_TASK PROMPT:_ Give the entries again, precisely as they were written.

_EXERCISE MATERIALS:_
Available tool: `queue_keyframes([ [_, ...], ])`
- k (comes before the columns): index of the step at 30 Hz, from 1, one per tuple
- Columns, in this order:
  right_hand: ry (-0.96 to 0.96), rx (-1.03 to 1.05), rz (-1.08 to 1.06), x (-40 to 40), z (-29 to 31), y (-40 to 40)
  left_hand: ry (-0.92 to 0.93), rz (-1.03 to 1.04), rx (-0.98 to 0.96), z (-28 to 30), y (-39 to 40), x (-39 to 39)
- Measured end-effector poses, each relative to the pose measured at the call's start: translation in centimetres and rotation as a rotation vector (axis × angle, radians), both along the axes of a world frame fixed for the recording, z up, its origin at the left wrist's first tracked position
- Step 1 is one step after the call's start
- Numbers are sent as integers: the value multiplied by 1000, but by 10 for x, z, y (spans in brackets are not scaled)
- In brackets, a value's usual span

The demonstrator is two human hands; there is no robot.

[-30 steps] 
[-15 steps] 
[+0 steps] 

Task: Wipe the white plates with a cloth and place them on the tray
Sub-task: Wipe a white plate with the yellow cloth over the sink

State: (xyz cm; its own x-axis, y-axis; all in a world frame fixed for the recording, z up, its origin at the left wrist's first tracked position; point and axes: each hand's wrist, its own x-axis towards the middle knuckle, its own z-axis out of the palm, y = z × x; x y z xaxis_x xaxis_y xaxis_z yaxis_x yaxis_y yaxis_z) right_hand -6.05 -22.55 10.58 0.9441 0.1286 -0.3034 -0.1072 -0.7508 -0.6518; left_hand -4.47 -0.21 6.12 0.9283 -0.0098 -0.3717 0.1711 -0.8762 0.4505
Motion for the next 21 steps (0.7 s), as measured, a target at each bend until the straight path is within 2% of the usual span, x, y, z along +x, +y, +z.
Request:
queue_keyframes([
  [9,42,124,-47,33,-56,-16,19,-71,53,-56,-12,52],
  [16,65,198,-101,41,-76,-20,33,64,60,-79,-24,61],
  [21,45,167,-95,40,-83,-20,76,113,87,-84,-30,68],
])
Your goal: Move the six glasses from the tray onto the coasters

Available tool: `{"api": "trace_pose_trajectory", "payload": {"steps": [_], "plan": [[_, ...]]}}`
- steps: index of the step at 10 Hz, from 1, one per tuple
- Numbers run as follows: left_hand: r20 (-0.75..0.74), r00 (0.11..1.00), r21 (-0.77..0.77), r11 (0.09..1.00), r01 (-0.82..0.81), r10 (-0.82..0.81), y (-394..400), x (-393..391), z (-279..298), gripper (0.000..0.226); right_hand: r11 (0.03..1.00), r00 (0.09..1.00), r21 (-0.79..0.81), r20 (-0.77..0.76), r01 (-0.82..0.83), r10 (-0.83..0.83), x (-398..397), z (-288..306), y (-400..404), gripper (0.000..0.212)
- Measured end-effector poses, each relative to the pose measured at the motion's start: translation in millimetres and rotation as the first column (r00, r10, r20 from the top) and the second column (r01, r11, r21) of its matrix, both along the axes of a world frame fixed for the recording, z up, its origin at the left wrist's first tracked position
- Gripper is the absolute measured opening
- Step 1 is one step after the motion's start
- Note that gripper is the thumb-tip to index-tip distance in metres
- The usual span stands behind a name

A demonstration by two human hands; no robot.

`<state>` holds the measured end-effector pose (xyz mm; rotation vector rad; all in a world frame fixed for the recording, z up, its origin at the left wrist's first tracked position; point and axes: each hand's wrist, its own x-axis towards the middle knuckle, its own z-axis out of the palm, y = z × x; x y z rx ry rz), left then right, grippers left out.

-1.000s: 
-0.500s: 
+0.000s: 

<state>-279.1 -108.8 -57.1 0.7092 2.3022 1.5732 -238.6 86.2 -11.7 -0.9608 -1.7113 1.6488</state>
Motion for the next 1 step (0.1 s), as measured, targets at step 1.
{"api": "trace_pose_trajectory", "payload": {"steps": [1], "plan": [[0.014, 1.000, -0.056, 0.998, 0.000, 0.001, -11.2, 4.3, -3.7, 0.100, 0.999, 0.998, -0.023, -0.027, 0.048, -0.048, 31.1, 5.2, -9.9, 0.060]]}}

_TASK SOLUTION:_
Available tool: `queue_keyframes([ [_, ...], ])`
- k (comes before the columns): index of the step at 30 Hz, from 1, one per tuple
- Columns, in this order:
  right_hand: ry (-0.96 to 0.96), rx (-1.03 to 1.05), rz (-1.08 to 1.06), x (-40 to 40), z (-29 to 31), y (-40 to 40)
  left_hand: ry (-0.92 to 0.93), rz (-1.03 to 1.04), rx (-0.98 to 0.96), z (-28 to 30), y (-39 to 40), x (-39 to 39)
- Measured end-effector poses, each relative to the pose measured at the call's start: translation in centimetres and rotation as a rotation vector (axis × angle, radians), both along the axes of a world frame fixed for the recording, z up, its origin at the left wrist's first tracked position
- Step 1 is one step after the call's start
- Numbers are sent as integers: the value multiplied by 1000, but by 10 for x, z, y (spans in brackets are not scaled)
- In brackets, a value's usual span

The demonstrator is two human hands; there is no robot.

[-30 steps] 
[-15 steps] 
[+0 steps] 

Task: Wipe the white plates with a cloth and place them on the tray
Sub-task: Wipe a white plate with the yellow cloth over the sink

State: (xyz cm; its own x-axis, y-axis; all in a world frame fixed for the recording, z up, its origin at the left wrist's first tracked position; point and axes: each hand's wrist, its own x-axis towards the middle knuckle, its own z-axis out of the palm, y = z × x; x y z xaxis_x xaxis_y xaxis_z yaxis_x yaxis_y yaxis_z) right_hand -6.05 -22.55 10.58 0.9441 0.1286 -0.3034 -0.1072 -0.7508 -0.6518; left_hand -4.47 -0.21 6.12 0.9283 -0.0098 -0.3717 0.1711 -0.8762 0.4505
Motion for the next 21 steps (0.7 s), as measured, a target at each bend until the straight path is within 2% of the usual span, x, y, z along +x, +y, +z.
Request:
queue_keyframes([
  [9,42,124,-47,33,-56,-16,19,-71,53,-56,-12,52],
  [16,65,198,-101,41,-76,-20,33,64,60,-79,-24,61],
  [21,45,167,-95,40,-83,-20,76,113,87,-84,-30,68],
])
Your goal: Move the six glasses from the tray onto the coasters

Available tool: `{"api": "trace_pose_trajectory", "payload": {"steps": [_], "plan": [[_, ...]]}}`
- steps: index of the step at 10 Hz, from 1, one per tuple
- Numbers run as follows: left_hand: r20 (-0.75..0.74), r00 (0.11..1.00), r21 (-0.77..0.77), r11 (0.09..1.00), r01 (-0.82..0.81), r10 (-0.82..0.81), y (-394..400), x (-393..391), z (-279..298), gripper (0.000..0.226); right_hand: r11 (0.03..1.00), r00 (0.09..1.00), r21 (-0.79..0.81), r20 (-0.77..0.76), r01 (-0.82..0.83), r10 (-0.83..0.83), x (-398..397), z (-288..306), y (-400..404), gripper (0.000..0.212)
- Measured end-effector poses, each relative to the pose measured at the motion's start: translation in millimetres and rotation as the first column (r00, r10, r20 from the top) and the second column (r01, r11, r21) of its matrix, both along the axes of a world frame fixed for the recording, z up, its origin at the left wrist's first tracked position
- Gripper is the absolute measured opening
- Step 1 is one step after the motion's start
- Note that gripper is the thumb-tip to index-tip distance in metres
- The usual span stands behind a name

A demonstration by two human hands; no robot.

`<state>` holds the measured end-effector pose (xyz mm; rotation vector rad; all in a world frame fixed for the recording, z up, its origin at the left wrist's first tracked position; point and axes: each hand's wrist, its own x-axis towards the middle knuckle, its own z-axis out of the palm, y = z × x; x y z rx ry rz), left then right, grippers left out.

-1.000s: 
-0.500s: 
+0.000s: 

<state>-279.1 -108.8 -57.1 0.7092 2.3022 1.5732 -238.6 86.2 -11.7 -0.9608 -1.7113 1.6488</state>
Motion for the next 1 step (0.1 s), as measured, targets at step 1.
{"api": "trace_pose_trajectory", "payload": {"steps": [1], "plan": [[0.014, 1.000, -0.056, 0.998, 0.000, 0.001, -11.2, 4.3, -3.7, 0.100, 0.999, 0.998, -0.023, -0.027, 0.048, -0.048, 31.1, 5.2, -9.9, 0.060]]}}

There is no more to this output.